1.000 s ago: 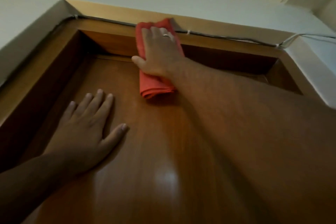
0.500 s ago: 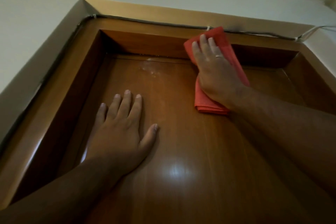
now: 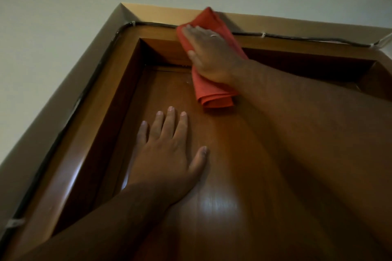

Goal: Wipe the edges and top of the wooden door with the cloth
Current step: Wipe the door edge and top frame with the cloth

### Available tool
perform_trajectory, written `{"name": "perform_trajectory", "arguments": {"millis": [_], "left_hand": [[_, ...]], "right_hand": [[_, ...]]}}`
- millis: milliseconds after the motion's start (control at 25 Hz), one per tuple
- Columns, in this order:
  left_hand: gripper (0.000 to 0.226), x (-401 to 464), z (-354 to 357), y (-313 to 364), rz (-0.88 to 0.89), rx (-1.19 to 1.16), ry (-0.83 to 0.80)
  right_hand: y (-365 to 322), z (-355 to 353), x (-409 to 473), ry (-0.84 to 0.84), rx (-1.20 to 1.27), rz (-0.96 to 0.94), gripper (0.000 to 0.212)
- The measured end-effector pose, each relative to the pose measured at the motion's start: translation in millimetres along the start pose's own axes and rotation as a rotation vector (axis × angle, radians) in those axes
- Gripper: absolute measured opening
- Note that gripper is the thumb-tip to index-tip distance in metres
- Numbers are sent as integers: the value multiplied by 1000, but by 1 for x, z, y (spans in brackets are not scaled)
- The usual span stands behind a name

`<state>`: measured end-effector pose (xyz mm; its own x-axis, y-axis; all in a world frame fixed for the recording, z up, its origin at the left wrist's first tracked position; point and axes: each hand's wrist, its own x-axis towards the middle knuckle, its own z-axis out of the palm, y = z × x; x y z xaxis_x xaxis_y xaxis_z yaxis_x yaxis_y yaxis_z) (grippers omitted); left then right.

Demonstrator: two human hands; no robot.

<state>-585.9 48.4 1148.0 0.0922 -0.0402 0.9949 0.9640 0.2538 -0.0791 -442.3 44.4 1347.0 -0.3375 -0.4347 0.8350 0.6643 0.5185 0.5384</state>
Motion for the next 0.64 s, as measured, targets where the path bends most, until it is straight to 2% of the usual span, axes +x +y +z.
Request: {"name": "perform_trajectory", "arguments": {"millis": [120,200,320,480,520,640], "left_hand": [[89,-1,-1,1,0,-13,10],[89,-1,-1,1,1,-10,1],[89,0,-1,0,7,2,-6],[88,-2,-3,2,3,4,-12],[88,-3,-4,2,2,8,-17],[89,-3,-6,4,-6,15,-22]], "right_hand": [[12,2,-9,-31,-93,-73,68],[58,-11,-28,36,-173,39,65],[121,-33,-67,-12,-219,196,67],[120,-32,-91,67,-247,379,65],[105,-29,-85,79,-217,348,64],[52,-20,-50,17,-88,75,66]]}}
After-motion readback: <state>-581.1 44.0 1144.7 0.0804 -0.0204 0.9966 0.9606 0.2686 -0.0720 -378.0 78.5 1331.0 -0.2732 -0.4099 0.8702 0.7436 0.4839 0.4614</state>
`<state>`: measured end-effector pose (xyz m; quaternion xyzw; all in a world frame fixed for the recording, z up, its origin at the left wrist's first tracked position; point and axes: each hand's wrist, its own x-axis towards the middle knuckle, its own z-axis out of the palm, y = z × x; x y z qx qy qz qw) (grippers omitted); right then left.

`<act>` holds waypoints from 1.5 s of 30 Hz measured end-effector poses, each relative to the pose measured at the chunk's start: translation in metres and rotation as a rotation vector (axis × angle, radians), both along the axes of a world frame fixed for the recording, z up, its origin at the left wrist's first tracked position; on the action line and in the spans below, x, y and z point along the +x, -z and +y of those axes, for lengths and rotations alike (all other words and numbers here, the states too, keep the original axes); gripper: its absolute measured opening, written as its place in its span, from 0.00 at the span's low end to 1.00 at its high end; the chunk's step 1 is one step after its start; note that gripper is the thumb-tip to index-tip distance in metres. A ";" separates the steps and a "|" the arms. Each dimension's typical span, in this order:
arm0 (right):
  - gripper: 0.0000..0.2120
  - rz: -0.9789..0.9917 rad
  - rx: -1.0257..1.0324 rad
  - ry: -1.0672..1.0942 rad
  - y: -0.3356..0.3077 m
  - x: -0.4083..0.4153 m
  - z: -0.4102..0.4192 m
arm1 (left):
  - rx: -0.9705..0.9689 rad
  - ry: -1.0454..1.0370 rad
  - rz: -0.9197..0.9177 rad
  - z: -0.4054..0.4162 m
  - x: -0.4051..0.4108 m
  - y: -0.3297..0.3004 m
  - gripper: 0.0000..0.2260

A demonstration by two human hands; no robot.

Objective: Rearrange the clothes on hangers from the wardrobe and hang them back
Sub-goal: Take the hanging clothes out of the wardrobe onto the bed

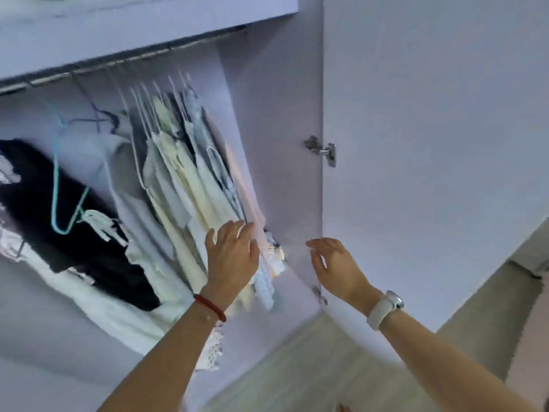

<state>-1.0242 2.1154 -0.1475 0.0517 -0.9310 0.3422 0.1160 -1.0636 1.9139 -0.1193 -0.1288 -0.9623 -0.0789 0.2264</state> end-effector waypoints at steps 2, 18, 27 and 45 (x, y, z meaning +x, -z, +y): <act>0.16 0.032 -0.012 -0.059 -0.020 -0.037 -0.027 | 0.031 -0.076 0.034 -0.034 -0.017 -0.018 0.18; 0.20 0.068 -0.100 -0.178 -0.116 -0.295 -0.133 | 0.028 -0.148 0.076 -0.071 -0.205 -0.096 0.26; 0.20 0.187 0.153 -0.101 -0.129 -0.347 -0.116 | -0.137 -0.148 0.175 -0.093 -0.231 -0.067 0.21; 0.14 0.244 -0.041 0.014 -0.131 -0.355 -0.102 | -0.022 -0.245 0.232 -0.101 -0.233 -0.059 0.23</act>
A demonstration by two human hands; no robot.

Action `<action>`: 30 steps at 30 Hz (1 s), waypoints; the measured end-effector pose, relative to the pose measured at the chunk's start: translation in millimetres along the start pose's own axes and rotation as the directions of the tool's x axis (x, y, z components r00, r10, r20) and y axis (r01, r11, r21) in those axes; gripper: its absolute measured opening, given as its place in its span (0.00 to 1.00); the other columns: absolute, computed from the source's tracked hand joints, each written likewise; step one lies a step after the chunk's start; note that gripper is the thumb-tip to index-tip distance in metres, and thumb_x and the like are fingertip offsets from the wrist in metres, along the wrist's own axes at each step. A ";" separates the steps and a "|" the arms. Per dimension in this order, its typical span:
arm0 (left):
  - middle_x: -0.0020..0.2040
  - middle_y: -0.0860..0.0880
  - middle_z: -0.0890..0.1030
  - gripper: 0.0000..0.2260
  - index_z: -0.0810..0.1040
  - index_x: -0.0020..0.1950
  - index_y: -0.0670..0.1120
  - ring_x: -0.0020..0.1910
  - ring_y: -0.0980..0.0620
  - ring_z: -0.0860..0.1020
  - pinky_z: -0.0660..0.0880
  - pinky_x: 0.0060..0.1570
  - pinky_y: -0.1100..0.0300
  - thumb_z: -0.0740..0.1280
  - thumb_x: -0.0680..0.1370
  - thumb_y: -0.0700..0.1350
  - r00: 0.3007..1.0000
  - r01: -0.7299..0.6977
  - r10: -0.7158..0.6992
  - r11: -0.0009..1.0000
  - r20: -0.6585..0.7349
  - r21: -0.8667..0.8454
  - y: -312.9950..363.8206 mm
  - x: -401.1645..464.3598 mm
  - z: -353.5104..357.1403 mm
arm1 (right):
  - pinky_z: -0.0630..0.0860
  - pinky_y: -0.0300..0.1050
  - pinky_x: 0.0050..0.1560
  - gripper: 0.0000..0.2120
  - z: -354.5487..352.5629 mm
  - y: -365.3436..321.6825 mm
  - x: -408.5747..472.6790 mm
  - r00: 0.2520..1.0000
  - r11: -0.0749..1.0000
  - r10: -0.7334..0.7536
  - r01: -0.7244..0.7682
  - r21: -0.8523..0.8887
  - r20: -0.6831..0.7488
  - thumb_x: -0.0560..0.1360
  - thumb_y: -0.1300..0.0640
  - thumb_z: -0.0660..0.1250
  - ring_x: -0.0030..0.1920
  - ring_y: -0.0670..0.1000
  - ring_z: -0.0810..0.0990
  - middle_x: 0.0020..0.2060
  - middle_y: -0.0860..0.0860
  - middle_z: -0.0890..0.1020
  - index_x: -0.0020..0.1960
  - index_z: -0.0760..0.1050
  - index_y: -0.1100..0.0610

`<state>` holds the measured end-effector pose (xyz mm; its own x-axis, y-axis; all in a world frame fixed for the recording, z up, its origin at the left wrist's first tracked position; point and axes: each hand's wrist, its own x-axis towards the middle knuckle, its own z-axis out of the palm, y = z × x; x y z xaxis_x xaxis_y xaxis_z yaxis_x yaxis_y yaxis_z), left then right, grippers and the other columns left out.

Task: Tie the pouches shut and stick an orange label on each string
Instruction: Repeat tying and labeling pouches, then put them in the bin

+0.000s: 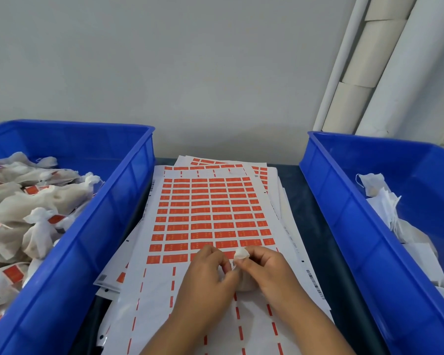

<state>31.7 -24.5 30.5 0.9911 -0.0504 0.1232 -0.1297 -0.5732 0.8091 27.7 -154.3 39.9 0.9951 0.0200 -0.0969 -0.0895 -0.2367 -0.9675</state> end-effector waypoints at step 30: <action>0.37 0.66 0.69 0.11 0.67 0.37 0.59 0.35 0.62 0.72 0.61 0.32 0.76 0.65 0.76 0.47 0.919 0.100 -0.080 0.995 -0.385 0.031 0.8 6.9 -10.8 | 0.76 0.33 0.51 0.10 -8.1 -9.1 -3.0 0.970 0.997 0.065 -0.073 0.026 0.235 0.74 0.56 0.71 0.53 0.42 0.81 0.49 0.38 0.84 0.50 0.81 0.42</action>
<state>38.2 -16.5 38.2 0.9100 0.3151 0.2697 -0.0289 -0.6005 0.7991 25.9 -160.0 50.9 0.9493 0.2325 -0.2118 -0.1631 -0.2119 -0.9636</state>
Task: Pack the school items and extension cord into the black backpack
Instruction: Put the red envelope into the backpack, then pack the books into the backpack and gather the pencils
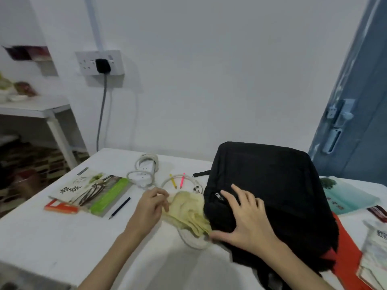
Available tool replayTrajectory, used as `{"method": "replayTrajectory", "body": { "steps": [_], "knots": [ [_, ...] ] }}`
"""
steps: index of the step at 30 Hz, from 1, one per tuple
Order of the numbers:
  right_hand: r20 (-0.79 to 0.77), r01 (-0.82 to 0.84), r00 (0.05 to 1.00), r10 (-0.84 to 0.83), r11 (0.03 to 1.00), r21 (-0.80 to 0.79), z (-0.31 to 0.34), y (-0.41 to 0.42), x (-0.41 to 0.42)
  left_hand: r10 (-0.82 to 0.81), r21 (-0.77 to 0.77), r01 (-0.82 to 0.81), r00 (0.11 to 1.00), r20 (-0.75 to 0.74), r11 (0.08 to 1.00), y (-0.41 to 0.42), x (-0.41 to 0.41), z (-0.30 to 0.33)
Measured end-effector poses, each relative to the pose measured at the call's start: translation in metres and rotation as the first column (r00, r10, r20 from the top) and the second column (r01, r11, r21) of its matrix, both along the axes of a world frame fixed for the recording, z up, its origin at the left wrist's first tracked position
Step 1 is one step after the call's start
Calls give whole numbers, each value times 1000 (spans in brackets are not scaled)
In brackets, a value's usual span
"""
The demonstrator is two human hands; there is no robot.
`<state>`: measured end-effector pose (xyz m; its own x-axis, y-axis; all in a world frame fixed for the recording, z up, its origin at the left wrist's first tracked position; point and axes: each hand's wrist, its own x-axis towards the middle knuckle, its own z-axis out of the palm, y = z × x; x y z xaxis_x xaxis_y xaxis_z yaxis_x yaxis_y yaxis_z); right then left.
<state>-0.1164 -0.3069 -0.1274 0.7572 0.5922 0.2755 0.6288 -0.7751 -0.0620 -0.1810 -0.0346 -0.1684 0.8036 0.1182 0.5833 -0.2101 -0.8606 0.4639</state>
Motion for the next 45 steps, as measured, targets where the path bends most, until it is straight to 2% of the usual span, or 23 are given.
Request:
{"method": "replayTrajectory", "body": {
  "steps": [2, 4, 8, 10, 12, 14, 16, 18, 23, 27, 30, 32, 34, 36, 38, 40, 41, 43, 45],
  "knots": [
    [-58, 9, 998, -17, 991, -131, -21, 5, -7, 170, 10, -171, 984, 50, 985, 29, -13, -1],
    [-59, 40, 997, -53, 981, -192, -31, 7, -12, 294, 30, -295, 955, 51, 955, 51, -22, -1],
    [-87, 114, 988, -128, 982, -151, -19, 4, -14, 376, 90, -376, 927, 20, 922, 69, -23, -15],
    [-77, 146, 986, -149, 988, -44, 0, -1, -7, 385, 104, -383, 923, 1, 918, 73, -21, -25],
    [-80, 161, 985, -151, 978, 133, 29, -12, 10, 432, 76, -430, 902, -20, 900, 83, -23, -30],
    [-52, 196, 981, -189, 933, 300, 64, -25, 29, 495, 63, -492, 866, -65, 868, 94, -25, -29],
    [-13, 221, 971, -238, 878, 424, 96, -36, 45, 537, 113, -526, 836, -110, 843, 105, -26, -29],
    [11, 245, 959, -284, 845, 476, 115, -45, 58, 561, 163, -539, 810, -168, 827, 113, -22, -32],
    [40, 266, 939, -341, 797, 543, 131, -53, 70, 570, 155, -549, 775, -272, 821, 113, -14, -39],
    [22, 274, 944, -329, 818, 507, 123, -46, 62, 494, 71, -500, 807, -323, 863, 113, -11, -45],
    [1, 172, 983, -183, 925, 338, 86, -26, 37, 429, -41, -464, 846, -318, 885, 109, -12, -46],
    [-45, 76, 997, -69, 977, 201, 49, -6, 16, 394, -32, -429, 854, -340, 903, 102, -14, -45],
    [-89, 26, 996, -14, 990, 135, 19, 11, 2, 435, 19, -457, 832, -346, 889, 94, -16, -45],
    [-126, 38, 992, -20, 989, 145, 9, 17, 2, 503, 40, -507, 837, -216, 861, 81, -17, -39],
    [-156, 113, 985, -75, 962, 250, 21, 10, 13, 403, -12, -403, 915, -16, 915, 51, -14, -17],
    [-111, 191, 981, -160, 903, 384, 49, -4, 26, 89, -73, -86, 995, 46, 994, 7, -3, 4],
    [-76, 219, 975, -207, 876, 430, 65, -15, 32, -77, -58, 78, 997, 19, 995, -17, 6, 8],
    [-19, 264, 957, -289, 844, 468, 96, -34, 44, -290, 21, 292, 953, -86, 956, -62, 30, 6],
    [5, 284, 944, -331, 818, 499, 114, -49, 53, -354, 67, 377, 907, -227, 924, -99, 54, -1]
  ]
}}
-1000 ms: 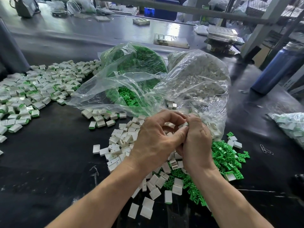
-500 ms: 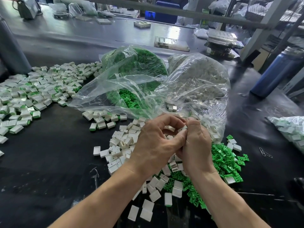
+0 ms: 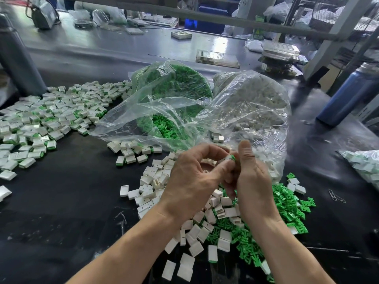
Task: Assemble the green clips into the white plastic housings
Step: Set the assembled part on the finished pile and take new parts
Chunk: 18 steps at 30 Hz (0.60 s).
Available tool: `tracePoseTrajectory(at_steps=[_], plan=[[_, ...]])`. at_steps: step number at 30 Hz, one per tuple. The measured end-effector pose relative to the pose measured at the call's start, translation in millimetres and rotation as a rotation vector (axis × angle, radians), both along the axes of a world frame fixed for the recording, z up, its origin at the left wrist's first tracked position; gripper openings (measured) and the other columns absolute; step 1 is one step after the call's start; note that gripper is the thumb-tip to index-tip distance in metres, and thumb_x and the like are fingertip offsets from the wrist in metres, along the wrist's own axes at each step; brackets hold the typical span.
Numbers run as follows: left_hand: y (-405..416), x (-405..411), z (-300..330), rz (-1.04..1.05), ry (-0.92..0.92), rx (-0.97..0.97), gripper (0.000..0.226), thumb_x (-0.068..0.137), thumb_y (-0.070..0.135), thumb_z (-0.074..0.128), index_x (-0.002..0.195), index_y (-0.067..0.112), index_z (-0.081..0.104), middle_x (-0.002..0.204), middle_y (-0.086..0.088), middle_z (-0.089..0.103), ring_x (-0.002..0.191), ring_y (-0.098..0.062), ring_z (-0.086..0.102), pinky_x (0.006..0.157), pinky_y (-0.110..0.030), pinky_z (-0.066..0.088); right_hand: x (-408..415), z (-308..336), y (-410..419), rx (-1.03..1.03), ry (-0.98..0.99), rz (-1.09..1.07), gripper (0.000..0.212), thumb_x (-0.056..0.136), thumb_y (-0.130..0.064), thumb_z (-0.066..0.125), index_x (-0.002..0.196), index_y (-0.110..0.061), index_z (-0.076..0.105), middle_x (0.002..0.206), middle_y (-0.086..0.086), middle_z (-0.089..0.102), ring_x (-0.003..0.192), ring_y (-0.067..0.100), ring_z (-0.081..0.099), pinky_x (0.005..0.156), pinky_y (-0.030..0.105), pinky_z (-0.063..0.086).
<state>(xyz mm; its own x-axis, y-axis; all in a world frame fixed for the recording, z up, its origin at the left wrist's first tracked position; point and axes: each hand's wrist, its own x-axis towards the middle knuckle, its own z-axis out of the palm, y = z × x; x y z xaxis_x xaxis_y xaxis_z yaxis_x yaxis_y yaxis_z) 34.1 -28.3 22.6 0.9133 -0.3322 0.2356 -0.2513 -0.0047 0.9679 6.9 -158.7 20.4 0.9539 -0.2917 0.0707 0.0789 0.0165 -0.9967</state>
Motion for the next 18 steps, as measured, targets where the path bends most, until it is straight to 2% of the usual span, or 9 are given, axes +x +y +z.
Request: tracePoseTrajectory(at_steps=[2,6,9,12,16,18], plan=[[5,5,-2,0.041,-0.019,0.018,0.008,0.092,0.019,0.077,0.098,0.019,0.071,0.097,0.009,0.075,0.083,-0.009,0.073,0.072,-0.024,0.06,0,0,-10,-0.121,-0.053,0.007,0.051,0.109,-0.043,0.047,0.075,-0.01,0.067,0.061,0.006,0.056,0.05,0.019,0.047,0.04,0.026,0.036],[13,11,-4,0.08,-0.051,0.051,0.009,0.093,0.023,0.076,0.098,0.023,0.069,0.091,0.01,0.072,0.08,-0.008,0.071,0.07,-0.022,0.058,1,2,-21,-0.24,-0.126,0.069,0.011,0.1,-0.025,0.065,0.102,-0.021,0.075,0.083,0.003,0.073,0.064,0.015,0.063,0.05,0.022,0.047],[16,13,-5,0.067,-0.055,0.05,0.008,0.093,0.023,0.077,0.098,0.024,0.07,0.09,0.009,0.073,0.08,-0.007,0.07,0.07,-0.021,0.058,1,-1,-20,-0.305,-0.161,0.093,0.015,0.094,-0.027,0.069,0.108,-0.024,0.076,0.087,-0.002,0.074,0.069,0.011,0.067,0.058,0.018,0.051],[18,15,-6,0.055,-0.066,0.069,0.009,0.092,0.02,0.078,0.097,0.024,0.072,0.087,0.009,0.073,0.077,-0.005,0.069,0.068,-0.018,0.056,1,-4,-21,-0.366,-0.184,0.07,0.015,0.096,-0.019,0.072,0.107,-0.028,0.076,0.088,-0.008,0.075,0.071,0.007,0.067,0.062,0.016,0.051],[20,17,-8,0.047,-0.093,0.148,0.012,0.09,0.021,0.079,0.094,0.028,0.072,0.087,0.011,0.072,0.075,-0.005,0.067,0.066,-0.015,0.054,2,-5,-24,-0.564,-0.192,0.028,0.015,0.094,-0.015,0.075,0.106,-0.024,0.077,0.09,-0.015,0.073,0.082,0.008,0.069,0.067,0.015,0.051],[21,18,-9,0.048,-0.107,0.179,0.013,0.09,0.021,0.08,0.094,0.03,0.071,0.087,0.012,0.072,0.075,-0.005,0.068,0.066,-0.015,0.054,2,-4,-23,-0.674,-0.202,0.004,0.013,0.092,-0.015,0.076,0.103,-0.022,0.076,0.089,-0.016,0.071,0.081,0.004,0.067,0.068,0.012,0.05]])
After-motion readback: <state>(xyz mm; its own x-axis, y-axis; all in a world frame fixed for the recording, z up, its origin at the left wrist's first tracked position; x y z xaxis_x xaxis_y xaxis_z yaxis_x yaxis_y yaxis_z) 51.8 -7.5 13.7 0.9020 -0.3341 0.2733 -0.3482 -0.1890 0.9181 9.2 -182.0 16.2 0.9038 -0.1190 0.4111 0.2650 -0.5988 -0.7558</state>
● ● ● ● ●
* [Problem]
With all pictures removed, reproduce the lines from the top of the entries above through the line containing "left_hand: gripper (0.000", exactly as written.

* [Answer to the exercise]
1.000 s ago: 
0.500 s ago: 
now: 

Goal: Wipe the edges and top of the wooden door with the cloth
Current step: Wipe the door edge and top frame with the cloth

### Available tool
perform_trajectory, written `{"name": "perform_trajectory", "arguments": {"millis": [_], "left_hand": [[_, ...]], "right_hand": [[_, ...]]}}`
- millis: milliseconds after the motion's start (control at 25 Hz), one per tuple
- Columns, in this order:
  left_hand: gripper (0.000 to 0.226), x (-401 to 464), z (-354 to 357), y (-313 to 364), rz (-0.88 to 0.89), rx (-1.19 to 1.16), ry (-0.83 to 0.80)

Nothing else belongs in the output.